- _AIM OF THE TASK_
Restate the entries word for word, leaving nothing out.

[Collection entries]
BEGIN
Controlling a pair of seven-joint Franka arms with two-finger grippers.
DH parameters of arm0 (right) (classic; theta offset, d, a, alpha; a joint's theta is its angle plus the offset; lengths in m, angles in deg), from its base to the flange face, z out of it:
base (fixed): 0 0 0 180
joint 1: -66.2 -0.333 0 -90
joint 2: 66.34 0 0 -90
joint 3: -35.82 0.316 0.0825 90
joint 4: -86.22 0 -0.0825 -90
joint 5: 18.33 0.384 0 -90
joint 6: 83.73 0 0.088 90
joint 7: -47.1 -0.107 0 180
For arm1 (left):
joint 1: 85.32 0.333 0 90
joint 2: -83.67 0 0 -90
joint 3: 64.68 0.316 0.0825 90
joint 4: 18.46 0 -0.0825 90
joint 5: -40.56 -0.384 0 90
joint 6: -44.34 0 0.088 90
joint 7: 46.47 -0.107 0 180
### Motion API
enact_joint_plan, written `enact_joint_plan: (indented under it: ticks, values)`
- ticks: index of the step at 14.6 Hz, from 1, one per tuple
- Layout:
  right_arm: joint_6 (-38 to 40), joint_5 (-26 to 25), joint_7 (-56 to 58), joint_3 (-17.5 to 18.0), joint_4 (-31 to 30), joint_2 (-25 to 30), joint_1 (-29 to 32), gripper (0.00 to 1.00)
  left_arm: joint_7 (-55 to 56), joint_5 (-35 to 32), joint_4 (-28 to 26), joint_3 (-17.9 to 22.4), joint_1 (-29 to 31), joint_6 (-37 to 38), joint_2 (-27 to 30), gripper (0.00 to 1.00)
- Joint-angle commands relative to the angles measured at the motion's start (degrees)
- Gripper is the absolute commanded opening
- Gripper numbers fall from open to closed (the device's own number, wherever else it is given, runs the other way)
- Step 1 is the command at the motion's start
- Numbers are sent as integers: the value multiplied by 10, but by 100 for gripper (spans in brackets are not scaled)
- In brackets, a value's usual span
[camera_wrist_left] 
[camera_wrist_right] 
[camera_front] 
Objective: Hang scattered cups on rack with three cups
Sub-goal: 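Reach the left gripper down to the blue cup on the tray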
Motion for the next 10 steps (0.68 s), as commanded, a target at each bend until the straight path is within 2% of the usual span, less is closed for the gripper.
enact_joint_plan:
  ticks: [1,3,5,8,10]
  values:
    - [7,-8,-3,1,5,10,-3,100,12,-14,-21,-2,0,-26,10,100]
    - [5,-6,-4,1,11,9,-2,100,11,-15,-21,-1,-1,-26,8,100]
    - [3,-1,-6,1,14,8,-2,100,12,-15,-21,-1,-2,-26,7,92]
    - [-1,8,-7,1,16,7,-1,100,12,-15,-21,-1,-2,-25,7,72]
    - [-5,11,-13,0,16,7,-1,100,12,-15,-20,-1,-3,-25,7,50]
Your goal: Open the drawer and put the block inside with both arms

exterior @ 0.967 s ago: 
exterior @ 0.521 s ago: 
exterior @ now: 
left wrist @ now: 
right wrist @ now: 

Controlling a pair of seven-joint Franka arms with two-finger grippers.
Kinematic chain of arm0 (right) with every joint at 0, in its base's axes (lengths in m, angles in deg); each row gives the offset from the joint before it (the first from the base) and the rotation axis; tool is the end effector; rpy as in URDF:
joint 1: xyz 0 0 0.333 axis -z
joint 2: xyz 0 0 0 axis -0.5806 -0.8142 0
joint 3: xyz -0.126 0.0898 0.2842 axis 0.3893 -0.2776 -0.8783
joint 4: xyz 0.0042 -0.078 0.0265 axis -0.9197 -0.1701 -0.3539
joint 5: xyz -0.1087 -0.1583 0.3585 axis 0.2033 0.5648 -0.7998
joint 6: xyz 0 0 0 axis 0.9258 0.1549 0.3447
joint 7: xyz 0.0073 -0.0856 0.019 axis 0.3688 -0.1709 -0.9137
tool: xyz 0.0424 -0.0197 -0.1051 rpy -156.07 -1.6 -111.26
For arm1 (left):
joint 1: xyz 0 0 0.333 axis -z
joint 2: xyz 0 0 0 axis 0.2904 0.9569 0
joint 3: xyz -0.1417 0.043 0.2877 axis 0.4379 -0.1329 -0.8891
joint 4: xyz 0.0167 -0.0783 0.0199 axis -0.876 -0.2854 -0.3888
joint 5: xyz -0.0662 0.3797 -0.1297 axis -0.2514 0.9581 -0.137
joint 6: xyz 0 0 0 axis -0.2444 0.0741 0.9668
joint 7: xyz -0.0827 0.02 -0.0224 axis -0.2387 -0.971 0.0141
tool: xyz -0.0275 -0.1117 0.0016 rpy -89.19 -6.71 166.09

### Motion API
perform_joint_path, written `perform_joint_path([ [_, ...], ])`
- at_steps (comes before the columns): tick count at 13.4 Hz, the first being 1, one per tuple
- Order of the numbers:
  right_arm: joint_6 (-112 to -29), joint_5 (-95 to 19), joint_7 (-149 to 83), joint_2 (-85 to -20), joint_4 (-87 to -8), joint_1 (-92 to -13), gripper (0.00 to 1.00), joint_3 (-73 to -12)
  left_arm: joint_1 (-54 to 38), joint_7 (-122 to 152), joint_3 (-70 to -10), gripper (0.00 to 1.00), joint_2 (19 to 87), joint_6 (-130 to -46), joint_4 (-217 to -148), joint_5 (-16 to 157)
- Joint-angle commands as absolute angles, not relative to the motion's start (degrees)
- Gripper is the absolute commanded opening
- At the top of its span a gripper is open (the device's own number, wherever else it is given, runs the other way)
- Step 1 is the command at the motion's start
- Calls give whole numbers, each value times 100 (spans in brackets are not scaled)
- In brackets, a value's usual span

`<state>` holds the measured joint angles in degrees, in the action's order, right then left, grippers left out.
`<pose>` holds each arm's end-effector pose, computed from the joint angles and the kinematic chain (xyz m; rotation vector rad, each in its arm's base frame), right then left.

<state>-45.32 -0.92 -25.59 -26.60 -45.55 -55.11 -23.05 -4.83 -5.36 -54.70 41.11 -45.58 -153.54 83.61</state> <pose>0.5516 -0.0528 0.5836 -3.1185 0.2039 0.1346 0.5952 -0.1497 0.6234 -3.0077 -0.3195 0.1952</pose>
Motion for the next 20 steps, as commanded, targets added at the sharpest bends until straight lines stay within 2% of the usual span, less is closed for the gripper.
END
- _SOLUTION_
Controlling a pair of seven-joint Franka arms with two-finger grippers.
DH parameters of arm0 (right) (classic; theta offset, d, a, alpha; a joint's theta is its angle plus the offset; lengths in m, angles in deg), from its base to the flange face, z out of it:
base (fixed): 0 0 0 180
joint 1: -66.2 -0.333 0 -90
joint 2: 66.34 0 0 -90
joint 3: -35.82 0.316 0.0825 90
joint 4: -86.22 0 -0.0825 -90
joint 5: 18.33 0.384 0 -90
joint 6: 83.73 0 0.088 90
joint 7: -47.1 -0.107 0 180
For arm1 (left):
joint 1: 85.32 0.333 0 90
joint 2: -83.67 0 0 -90
joint 3: 64.68 0.316 0.0825 90
joint 4: 18.46 0 -0.0825 90
joint 5: -40.56 -0.384 0 90
joint 6: -44.34 0 0.088 90
joint 7: 46.47 -0.107 0 180
### Motion API
enact_joint_plan, written `enact_joint_plan: (indented under it: ticks, values)`
- ticks: index of the step at 14.6 Hz, from 1, one per tuple
- Layout:
  right_arm: joint_6 (-38 to 40), joint_5 (-26 to 25), joint_7 (-56 to 58), joint_3 (-17.5 to 18.0), joint_4 (-31 to 30), joint_2 (-25 to 30), joint_1 (-29 to 32), gripper (0.00 to 1.00)
  left_arm: joint_7 (-55 to 56), joint_5 (-35 to 32), joint_4 (-28 to 26), joint_3 (-17.9 to 22.4), joint_1 (-29 to 31), joint_6 (-37 to 38), joint_2 (-27 to 30), gripper (0.00 to 1.00)
- Joint-angle commands relative to the angles measured at the motion's start (degrees)
- Gripper is the absolute commanded opening
- Gripper numbers fall from open to closed (the device's own number, wherever else it is given, runs the other way)
- Step 1 is the command at the motion's start
- Numbers are sent as integers: the value multiplied by 10, but by 100 for gripper (spans in brackets are not scaled)
- In brackets, a value's usual span
[camera_wrist_left] 
[camera_wrist_right] 
[camera_front] 
Objective: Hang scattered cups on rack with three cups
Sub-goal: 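Reach the left gripper down to the blue cup on the tray
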Motion for the next 10 steps (0.68 s), as commanded, a target at each bend until the straight path is within 2% of the usual span, less is closed for the gripper.
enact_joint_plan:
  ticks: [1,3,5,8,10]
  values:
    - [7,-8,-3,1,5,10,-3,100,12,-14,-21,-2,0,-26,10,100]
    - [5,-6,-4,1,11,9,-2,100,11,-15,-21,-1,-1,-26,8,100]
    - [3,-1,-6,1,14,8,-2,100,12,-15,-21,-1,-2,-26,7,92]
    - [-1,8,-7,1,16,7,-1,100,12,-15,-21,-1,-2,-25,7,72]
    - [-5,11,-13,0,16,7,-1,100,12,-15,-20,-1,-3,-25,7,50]
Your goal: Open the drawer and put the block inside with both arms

exterior @ 0.967 s ago: 
exterior @ 0.521 s ago: 
exterior @ now: 
left wrist @ now: 
right wrist @ now: 

Controlling a pair of seven-joint Franka arms with two-finger grippers.
Kinematic chain of arm0 (right) with every joint at 0, in its base's axes (lengths in m, angles in deg); each row gives the offset from the joint before it (the first from the base) and the rotation axis; tool is the end effector; rpy as in URDF:
joint 1: xyz 0 0 0.333 axis -z
joint 2: xyz 0 0 0 axis -0.5806 -0.8142 0
joint 3: xyz -0.126 0.0898 0.2842 axis 0.3893 -0.2776 -0.8783
joint 4: xyz 0.0042 -0.078 0.0265 axis -0.9197 -0.1701 -0.3539
joint 5: xyz -0.1087 -0.1583 0.3585 axis 0.2033 0.5648 -0.7998
joint 6: xyz 0 0 0 axis 0.9258 0.1549 0.3447
joint 7: xyz 0.0073 -0.0856 0.019 axis 0.3688 -0.1709 -0.9137
tool: xyz 0.0424 -0.0197 -0.1051 rpy -156.07 -1.6 -111.26
For arm1 (left):
joint 1: xyz 0 0 0.333 axis -z
joint 2: xyz 0 0 0 axis 0.2904 0.9569 0
joint 3: xyz -0.1417 0.043 0.2877 axis 0.4379 -0.1329 -0.8891
joint 4: xyz 0.0167 -0.0783 0.0199 axis -0.876 -0.2854 -0.3888
joint 5: xyz -0.0662 0.3797 -0.1297 axis -0.2514 0.9581 -0.137
joint 6: xyz 0 0 0 axis -0.2444 0.0741 0.9668
joint 7: xyz -0.0827 0.02 -0.0224 axis -0.2387 -0.971 0.0141
tool: xyz -0.0275 -0.1117 0.0016 rpy -89.19 -6.71 166.09

### Motion API
perform_joint_path, written `perform_joint_path([ [_, ...], ])`
- at_steps (comes before the columns): tick count at 13.4 Hz, the first being 1, one per tuple
- Order of the numbers:
  right_arm: joint_6 (-112 to -29), joint_5 (-95 to 19), joint_7 (-149 to 83), joint_2 (-85 to -20), joint_4 (-87 to -8), joint_1 (-92 to -13), gripper (0.00 to 1.00), joint_3 (-73 to -12)
  left_arm: joint_1 (-54 to 38), joint_7 (-122 to 152), joint_3 (-70 to -10), gripper (0.00 to 1.00), joint_2 (19 to 87), joint_6 (-130 to -46), joint_4 (-217 to -148), joint_5 (-16 to 157)
- Joint-angle commands as absolute angles, not relative to the motion's start (degrees)
- Gripper is the absolute commanded opening
- At the top of its span a gripper is open (the device's own number, wherever else it is given, runs the other way)
- Step 1 is the command at the motion's start
- Calls give whole numbers, each value times 100 (spans in brackets are not scaled)
- In brackets, a value's usual span

`<state>` holds the measured joint angles in degrees, in the action's order, right then left, grippers left out.
`<pose>` holds each arm's end-effector pose, computed from the joint angles and the kinematic chain (xyz m; rotation vector rad, each in its arm's base frame), right then left.

<state>-45.32 -0.92 -25.59 -26.60 -45.55 -55.11 -23.05 -4.83 -5.36 -54.70 41.11 -45.58 -153.54 83.61</state> <pose>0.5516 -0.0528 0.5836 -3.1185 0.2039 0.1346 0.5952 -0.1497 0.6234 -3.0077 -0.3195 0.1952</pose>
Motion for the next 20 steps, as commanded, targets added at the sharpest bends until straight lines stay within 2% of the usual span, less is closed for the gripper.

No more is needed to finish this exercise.